Enter a Twitter account, or quit:
Retrieving Http://api.twitter.com/1.1/friends ...
New accounts= revisited= 2
Enter a Twitter account, or quit:
Retrieving Http://api.twitter.com/1.1/friends ...
New accounts= revisited= 3
Enter a Twitter account, or Quit:quit

Because we're hitting the ENTER key (we didn't specify a Twitter account), the program executes the following code:

if (Len (ACCT) < 1 ): Cur.execute ('SELECT name from Twitter WHERE retrieved = 0 LIMIT 1' )try= cur.fetchone () [0]except:print'  No unretrieved Twitter accounts found'continue
View Code

We use the SQL SELECT statement to get the first user name with zero unhandled value in the database. At the same time using the Try/except code block in the way of fetchone[0], extract the nickname or output error message, and again look for.

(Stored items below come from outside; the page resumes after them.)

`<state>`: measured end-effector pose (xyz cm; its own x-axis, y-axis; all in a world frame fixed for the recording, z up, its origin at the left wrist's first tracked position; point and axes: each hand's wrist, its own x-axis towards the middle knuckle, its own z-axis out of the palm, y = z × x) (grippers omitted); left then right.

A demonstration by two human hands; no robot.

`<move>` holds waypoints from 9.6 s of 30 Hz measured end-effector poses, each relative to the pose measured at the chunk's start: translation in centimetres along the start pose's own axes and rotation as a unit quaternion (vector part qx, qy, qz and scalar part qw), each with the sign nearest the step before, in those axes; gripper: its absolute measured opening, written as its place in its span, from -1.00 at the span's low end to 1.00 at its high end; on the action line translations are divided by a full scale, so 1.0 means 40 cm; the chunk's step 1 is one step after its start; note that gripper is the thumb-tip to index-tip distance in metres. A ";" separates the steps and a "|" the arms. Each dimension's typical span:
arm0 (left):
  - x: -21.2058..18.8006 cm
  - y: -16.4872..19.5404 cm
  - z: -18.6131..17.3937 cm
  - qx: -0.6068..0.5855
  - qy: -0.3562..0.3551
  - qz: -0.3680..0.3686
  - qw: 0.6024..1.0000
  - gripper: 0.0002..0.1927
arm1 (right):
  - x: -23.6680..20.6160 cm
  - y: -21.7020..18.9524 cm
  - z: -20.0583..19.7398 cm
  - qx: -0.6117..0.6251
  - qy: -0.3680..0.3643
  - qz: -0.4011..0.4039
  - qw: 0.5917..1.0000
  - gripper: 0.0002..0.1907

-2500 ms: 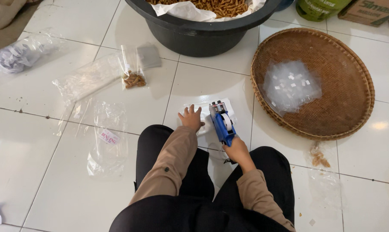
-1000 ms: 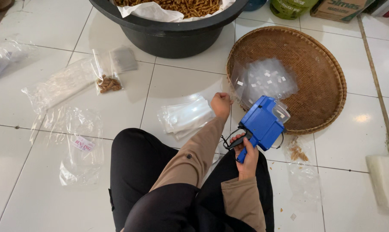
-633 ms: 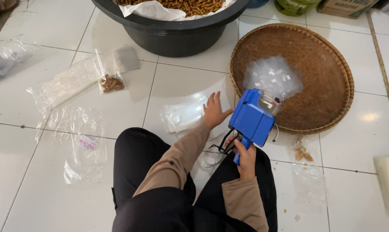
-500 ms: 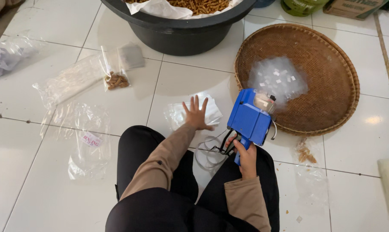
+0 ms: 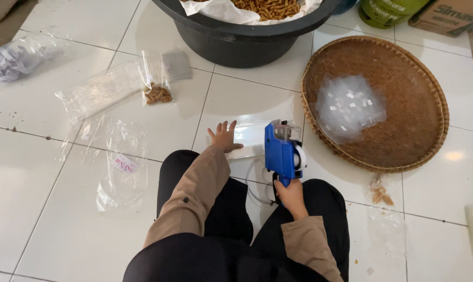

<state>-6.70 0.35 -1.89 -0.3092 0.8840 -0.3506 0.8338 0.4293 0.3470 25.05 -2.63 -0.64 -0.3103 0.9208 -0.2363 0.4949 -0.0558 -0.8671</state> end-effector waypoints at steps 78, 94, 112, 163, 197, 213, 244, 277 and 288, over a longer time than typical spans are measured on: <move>-0.038 0.058 -0.020 0.084 0.087 0.007 0.993 0.03 | -0.052 -0.035 -0.043 0.109 0.009 -0.007 0.994 -0.75; -0.033 0.022 0.038 0.068 0.066 -0.018 0.995 0.00 | 0.081 -0.185 0.064 -0.218 -0.093 0.010 0.971 -0.51; -0.012 0.006 0.010 -0.170 0.324 -0.047 0.929 -0.89 | -0.008 -0.041 -0.041 0.264 -0.056 0.025 0.962 -0.75; 0.031 -0.010 0.011 0.071 0.035 0.004 0.997 -0.14 | 0.001 -0.103 0.036 -0.017 -0.037 -0.001 0.999 -0.74; -0.005 0.016 -0.044 -0.303 0.384 -0.067 0.870 -0.89 | -0.023 -0.043 -0.040 0.306 -0.010 0.039 0.951 -0.77; 0.050 0.597 0.045 -0.673 0.178 -0.026 0.717 -0.80 | -0.055 -0.107 -0.078 0.359 0.254 -0.176 0.881 -0.81; -0.036 -0.009 -0.009 -0.021 0.136 0.003 0.990 -0.35 | 0.004 -0.115 0.060 -0.172 -0.066 -0.043 0.982 -0.55; -0.045 -0.004 -0.031 -0.142 0.382 -0.046 0.912 -0.83 | -0.054 -0.028 -0.044 0.262 -0.014 0.029 0.965 -0.80; 0.042 0.282 0.015 -0.527 0.214 -0.068 0.820 -0.50 | -0.041 -0.052 -0.081 0.338 0.233 -0.085 0.908 -0.85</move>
<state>2.47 6.56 0.91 -0.6862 0.7021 -0.1899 -0.0098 0.2521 0.9676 27.16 -2.77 2.95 0.1190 0.9929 0.0000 -0.1873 0.0224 -0.9820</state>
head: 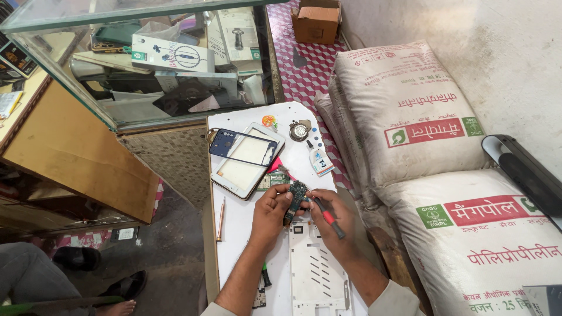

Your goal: The person sits at a small table repairing a disassembled smartphone, holding the exposed motherboard in one hand and using a red-handled screwdriver to unscrew and work on components. A phone frame, back cover, and small parts lie on the table around the work area.

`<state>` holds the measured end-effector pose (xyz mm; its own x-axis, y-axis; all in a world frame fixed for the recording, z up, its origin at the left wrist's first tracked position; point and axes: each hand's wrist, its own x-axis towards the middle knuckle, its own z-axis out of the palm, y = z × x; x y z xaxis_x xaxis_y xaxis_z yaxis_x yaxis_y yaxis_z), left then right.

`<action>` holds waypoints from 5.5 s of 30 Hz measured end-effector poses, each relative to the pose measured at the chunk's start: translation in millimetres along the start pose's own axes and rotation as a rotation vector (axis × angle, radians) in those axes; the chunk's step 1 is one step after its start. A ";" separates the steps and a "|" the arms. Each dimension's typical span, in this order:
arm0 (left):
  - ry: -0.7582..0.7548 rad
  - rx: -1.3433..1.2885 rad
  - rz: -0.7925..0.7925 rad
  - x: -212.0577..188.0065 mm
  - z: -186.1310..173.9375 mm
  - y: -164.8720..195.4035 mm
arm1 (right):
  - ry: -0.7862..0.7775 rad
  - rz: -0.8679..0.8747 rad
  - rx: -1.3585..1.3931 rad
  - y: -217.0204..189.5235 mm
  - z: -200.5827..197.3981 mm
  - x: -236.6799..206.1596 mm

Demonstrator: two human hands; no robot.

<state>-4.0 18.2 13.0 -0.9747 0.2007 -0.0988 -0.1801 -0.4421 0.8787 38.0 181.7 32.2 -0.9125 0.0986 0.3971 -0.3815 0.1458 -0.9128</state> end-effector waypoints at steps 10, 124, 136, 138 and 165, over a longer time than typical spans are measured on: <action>-0.017 0.056 0.062 -1.9 4.3 3.2 | -0.015 -0.129 -0.143 -10.2 -2.2 3.1; 0.049 0.084 0.032 2.7 0.1 1.1 | -0.055 0.013 -0.102 0.7 10.4 0.8; -0.012 0.049 0.072 4.9 -3.0 -1.2 | -0.042 -0.060 -0.090 -1.1 11.7 1.2; -0.019 0.055 0.078 4.1 -5.0 -4.5 | -0.039 -0.036 -0.086 1.2 11.9 -0.6; 0.015 0.099 0.046 5.1 -5.9 -3.9 | -0.056 -0.135 -0.178 4.6 14.5 0.8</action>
<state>-9.1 15.8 6.3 -0.9837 0.1683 -0.0633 -0.1214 -0.3620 0.9242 33.3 168.1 26.9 -0.8636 0.0128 0.5041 -0.4729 0.3262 -0.8185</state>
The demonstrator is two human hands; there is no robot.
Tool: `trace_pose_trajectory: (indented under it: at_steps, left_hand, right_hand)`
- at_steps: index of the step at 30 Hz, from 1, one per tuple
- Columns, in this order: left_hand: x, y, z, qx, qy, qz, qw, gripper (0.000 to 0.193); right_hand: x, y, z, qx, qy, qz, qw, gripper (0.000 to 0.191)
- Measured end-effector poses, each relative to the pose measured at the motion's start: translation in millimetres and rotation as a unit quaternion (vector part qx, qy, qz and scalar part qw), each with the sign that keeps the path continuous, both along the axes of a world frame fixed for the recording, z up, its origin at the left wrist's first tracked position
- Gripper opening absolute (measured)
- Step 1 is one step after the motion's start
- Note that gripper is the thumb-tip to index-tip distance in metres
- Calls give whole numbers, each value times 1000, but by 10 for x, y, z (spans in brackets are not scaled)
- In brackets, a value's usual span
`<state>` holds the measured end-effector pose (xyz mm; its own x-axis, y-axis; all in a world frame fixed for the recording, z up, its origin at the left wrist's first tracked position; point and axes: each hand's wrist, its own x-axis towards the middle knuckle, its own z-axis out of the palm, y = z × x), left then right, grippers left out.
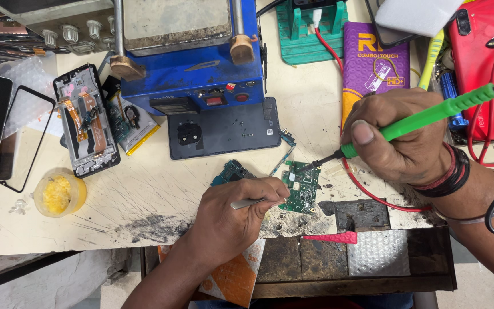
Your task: The person solders a green phone motherboard held on a cluttered repair bench, steadying the board with one hand while applying a green soldering iron to its contacts. They reposition the board and continue soldering different points, with a disassembled phone and tools around the work area.
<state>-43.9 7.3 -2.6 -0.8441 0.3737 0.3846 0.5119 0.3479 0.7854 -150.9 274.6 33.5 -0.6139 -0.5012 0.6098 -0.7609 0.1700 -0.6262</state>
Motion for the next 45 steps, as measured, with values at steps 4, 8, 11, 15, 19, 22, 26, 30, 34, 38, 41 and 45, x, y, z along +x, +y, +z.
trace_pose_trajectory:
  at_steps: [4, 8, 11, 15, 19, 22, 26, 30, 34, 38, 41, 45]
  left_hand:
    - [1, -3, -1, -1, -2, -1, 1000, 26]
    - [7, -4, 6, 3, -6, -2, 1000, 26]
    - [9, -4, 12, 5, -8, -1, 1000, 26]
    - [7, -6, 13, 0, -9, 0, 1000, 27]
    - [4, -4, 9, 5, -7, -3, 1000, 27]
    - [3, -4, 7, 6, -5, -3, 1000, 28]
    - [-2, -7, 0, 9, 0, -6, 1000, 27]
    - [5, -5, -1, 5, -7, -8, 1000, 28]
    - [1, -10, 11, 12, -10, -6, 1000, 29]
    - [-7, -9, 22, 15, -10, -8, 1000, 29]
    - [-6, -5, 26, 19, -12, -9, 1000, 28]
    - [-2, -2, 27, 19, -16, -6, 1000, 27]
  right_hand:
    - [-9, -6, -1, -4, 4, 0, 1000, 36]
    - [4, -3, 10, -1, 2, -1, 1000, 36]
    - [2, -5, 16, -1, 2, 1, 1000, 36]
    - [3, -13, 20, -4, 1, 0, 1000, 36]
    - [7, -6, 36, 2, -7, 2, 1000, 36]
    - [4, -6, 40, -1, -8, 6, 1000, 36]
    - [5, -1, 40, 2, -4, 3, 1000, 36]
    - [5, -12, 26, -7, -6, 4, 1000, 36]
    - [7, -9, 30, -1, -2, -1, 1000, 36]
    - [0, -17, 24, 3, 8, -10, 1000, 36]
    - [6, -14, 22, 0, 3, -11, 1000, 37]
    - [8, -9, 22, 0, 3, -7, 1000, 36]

If we have successfully acquired an unhandled user nickname, we obtain their data through the following code:

url = twurl.augment (Twitter_url, {'Screen_name': Acct,'Count':' -'} )Print 'Retrieving', URLConnection=urllib.urlopen (URL) data=connection.read () JS=json.loads (data) Cur.execute ('UPDATE Twitter SET retrieved=1 WHERE name =?', (acct,))
View Code

Once we have successfully obtained the data, we use the UPDATE statement statement to set the value of the Get column to 1, indicating that we have finished getting the job. This prevents duplicate fetches and keeps the program moving forward on the network with Twitter friends. If we run a buddy program and enter two times to get a friend of the next unreachable friend and then run the replicator, it will give the following output:

(U ' opencontent ', 1, 1)
(U ' Lhawthorn ', 1, 1)
(U ' Steve_coppin ', 0, 1)
(U ' davidkocher ', 0, 1)
(U ' hrheingold ', 0, 1)
...
(U ' cnxorg ', 0, 2)
(U ' Knoop ', 0, 1)
(U ' Kthanos ', 0, 2)
(U ' lecturetools ', 0, 1)
...
Rows.

We can see that we have correctly recorded two friends who have visited Lhawthorn and opncontent. At the same time cnxorg and Kthanos already have two followers. Because now we have three people (Drchuck,opencontent and Lhawthon) friends, we have 55 rows of friends in our table.
Every time we run this program and press ENTER, it picks up the next outstanding account (for example, the next account will be Steve_coppin), gets and identifies each steve_coppin friend, adds them to the database, and updates their number of friends if they already exist.
Because the data for this program is stored in the database on the hard disk, the crawl activity can be arbitrarily aborted and restarted without losing data.

Note: The original article is Dr. Charles Severance's "Python for Informatics". The code in this section is not rewritten, and the 2.7 version of the commissioning times authentication error is estimated to be an OAuth security authentication issue.

Python for Infomatics chapter 14th database and SQL application four (translated)

Related Article

Contact Us

The content source of this page is from Internet, which doesn't represent Alibaba Cloud's opinion; products and services mentioned on that page don't have any relationship with Alibaba Cloud. If the content of the page makes you feel confusing, please write us an email, we will handle the problem within 5 days after receiving your email.

If you find any instances of plagiarism from the community, please send an email to: info-contact@alibabacloud.com and provide relevant evidence. A staff member will contact you within 5 working days.

A Free Trial That Lets You Build Big!

Start building with 50+ products and up to 12 months usage for Elastic Compute Service

  • Sales Support

    1 on 1 presale consultation

  • After-Sales Support

    24/7 Technical Support 6 Free Tickets per Quarter Faster Response

  • Alibaba Cloud offers highly flexible support services tailored to meet your exact needs.